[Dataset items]

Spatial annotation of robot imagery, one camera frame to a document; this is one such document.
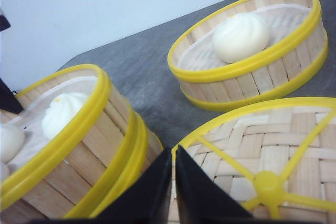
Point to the steamer basket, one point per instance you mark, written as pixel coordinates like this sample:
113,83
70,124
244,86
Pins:
98,155
295,52

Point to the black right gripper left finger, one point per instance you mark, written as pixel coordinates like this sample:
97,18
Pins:
147,201

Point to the larger bun back left basket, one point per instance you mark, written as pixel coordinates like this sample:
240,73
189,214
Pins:
61,111

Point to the woven bamboo steamer lid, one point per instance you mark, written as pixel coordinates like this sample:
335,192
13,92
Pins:
276,158

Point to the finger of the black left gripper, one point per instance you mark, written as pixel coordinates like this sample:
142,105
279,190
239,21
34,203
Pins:
8,101

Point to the bun in back right basket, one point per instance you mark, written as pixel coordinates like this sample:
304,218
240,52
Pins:
240,36

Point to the small bun back left basket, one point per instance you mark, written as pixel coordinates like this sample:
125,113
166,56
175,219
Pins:
12,140

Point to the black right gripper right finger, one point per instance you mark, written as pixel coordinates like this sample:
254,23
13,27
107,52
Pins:
199,199

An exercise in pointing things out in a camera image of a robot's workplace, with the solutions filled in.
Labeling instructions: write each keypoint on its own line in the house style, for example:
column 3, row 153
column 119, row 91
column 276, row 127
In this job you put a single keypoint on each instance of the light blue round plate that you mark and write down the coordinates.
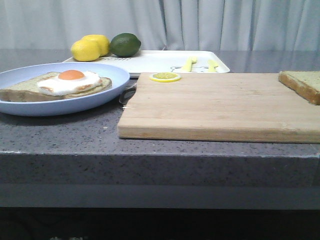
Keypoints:
column 119, row 77

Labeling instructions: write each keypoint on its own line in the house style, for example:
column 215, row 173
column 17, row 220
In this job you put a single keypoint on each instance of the fake fried egg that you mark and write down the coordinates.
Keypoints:
column 69, row 82

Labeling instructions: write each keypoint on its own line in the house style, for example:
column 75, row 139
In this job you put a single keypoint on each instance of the bread slice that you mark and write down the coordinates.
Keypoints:
column 305, row 83
column 27, row 91

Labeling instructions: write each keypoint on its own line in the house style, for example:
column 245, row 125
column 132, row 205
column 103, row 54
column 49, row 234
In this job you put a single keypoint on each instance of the white rectangular tray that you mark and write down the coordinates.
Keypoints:
column 154, row 61

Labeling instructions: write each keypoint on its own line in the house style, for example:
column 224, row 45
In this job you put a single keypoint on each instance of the yellow lemon slice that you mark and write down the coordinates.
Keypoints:
column 165, row 77

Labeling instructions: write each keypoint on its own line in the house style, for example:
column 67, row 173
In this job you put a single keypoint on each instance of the yellow plastic fork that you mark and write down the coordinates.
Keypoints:
column 187, row 67

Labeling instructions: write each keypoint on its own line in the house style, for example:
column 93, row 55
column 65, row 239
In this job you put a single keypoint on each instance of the yellow plastic knife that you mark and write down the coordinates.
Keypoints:
column 212, row 66

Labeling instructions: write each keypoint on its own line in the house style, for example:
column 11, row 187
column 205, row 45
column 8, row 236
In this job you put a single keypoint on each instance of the wooden cutting board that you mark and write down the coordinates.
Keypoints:
column 228, row 107

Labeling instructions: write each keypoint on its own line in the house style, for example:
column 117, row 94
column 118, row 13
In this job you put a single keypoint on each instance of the green lime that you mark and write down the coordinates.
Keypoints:
column 125, row 45

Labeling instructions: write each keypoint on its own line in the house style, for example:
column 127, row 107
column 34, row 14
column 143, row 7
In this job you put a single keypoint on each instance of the rear yellow lemon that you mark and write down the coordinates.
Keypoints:
column 102, row 41

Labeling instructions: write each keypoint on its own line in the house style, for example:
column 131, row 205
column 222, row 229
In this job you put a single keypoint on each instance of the front yellow lemon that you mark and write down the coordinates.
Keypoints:
column 85, row 50

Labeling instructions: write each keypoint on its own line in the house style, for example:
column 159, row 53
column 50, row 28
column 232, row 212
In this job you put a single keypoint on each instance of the grey white curtain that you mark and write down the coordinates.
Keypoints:
column 207, row 25

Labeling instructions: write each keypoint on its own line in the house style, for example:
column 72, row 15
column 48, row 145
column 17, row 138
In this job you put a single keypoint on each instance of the metal cutting board handle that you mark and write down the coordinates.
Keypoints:
column 126, row 95

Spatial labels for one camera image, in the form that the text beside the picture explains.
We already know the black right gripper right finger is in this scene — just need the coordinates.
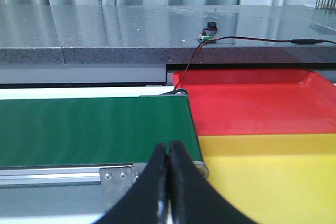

- **TASK**:
Using the records above, return verbatim only the part that opens with the line containing "column 119, row 91" and closes with the line containing "column 224, row 45"; pictures stay out.

- **TASK OUTPUT**:
column 119, row 91
column 276, row 127
In this job you put a single keypoint on each instance of the light blue round plate that you mark and write down the coordinates.
Keypoints:
column 119, row 77

Labeling instructions: write each keypoint on its own line in the house style, for example:
column 215, row 173
column 17, row 220
In this job you put a single keypoint on each instance of the fake fried egg that you mark and write down the coordinates.
Keypoints:
column 69, row 82

Labeling instructions: write each keypoint on its own line in the house style, for example:
column 75, row 139
In this job you put a single keypoint on each instance of the bread slice that you mark and write down the coordinates.
Keypoints:
column 305, row 83
column 27, row 91

Labeling instructions: write each keypoint on its own line in the house style, for example:
column 245, row 125
column 132, row 205
column 103, row 54
column 49, row 234
In this job you put a single keypoint on each instance of the white rectangular tray that you mark and write down the coordinates.
Keypoints:
column 154, row 61

Labeling instructions: write each keypoint on its own line in the house style, for example:
column 224, row 45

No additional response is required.